TASK – The response must contain every line below in which "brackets" appears.

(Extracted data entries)
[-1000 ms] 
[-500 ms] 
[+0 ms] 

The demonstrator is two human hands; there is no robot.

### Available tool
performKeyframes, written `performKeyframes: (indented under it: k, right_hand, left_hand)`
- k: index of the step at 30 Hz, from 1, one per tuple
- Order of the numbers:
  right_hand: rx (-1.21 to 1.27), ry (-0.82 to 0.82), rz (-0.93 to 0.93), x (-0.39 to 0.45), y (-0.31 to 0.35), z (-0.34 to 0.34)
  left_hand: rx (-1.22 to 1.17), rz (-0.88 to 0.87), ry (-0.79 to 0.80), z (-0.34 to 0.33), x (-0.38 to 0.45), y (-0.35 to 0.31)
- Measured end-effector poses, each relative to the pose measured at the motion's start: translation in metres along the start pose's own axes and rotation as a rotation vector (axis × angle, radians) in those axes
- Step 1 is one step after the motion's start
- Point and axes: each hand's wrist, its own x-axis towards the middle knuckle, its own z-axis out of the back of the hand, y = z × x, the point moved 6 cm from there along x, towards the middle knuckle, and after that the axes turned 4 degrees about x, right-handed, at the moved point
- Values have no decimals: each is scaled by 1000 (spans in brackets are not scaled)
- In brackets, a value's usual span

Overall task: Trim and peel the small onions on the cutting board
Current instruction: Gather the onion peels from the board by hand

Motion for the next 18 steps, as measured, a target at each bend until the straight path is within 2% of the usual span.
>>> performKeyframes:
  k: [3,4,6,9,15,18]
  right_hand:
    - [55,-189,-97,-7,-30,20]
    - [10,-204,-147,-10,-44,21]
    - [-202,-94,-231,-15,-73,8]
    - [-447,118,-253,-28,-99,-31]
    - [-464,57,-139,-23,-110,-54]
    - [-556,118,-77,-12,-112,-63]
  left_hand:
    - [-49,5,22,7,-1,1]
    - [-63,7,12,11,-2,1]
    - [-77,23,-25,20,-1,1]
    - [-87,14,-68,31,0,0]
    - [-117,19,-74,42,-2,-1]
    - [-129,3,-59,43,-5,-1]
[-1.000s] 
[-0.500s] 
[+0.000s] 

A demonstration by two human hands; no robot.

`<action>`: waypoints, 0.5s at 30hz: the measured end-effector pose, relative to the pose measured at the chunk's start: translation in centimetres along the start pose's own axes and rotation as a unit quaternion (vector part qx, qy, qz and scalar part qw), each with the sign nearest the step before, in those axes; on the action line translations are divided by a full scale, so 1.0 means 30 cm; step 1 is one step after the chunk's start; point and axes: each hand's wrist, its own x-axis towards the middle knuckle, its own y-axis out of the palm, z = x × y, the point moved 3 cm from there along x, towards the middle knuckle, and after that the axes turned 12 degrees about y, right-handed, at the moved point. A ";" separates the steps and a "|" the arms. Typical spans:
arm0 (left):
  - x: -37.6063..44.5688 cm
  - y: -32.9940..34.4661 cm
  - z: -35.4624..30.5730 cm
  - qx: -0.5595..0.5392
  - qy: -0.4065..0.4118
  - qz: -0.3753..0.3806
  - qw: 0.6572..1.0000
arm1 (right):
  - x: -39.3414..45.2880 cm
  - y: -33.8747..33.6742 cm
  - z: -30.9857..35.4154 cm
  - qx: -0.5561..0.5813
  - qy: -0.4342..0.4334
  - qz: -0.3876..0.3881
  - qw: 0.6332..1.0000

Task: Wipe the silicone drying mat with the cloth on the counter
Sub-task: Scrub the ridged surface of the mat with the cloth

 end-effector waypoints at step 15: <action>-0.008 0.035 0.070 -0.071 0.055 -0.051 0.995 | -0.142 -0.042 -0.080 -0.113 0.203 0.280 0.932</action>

ANSWER BOX –
- Values have no decimals: each is scaled by 1000 (spans in brackets are not scaled)
- In brackets, a value's usual span

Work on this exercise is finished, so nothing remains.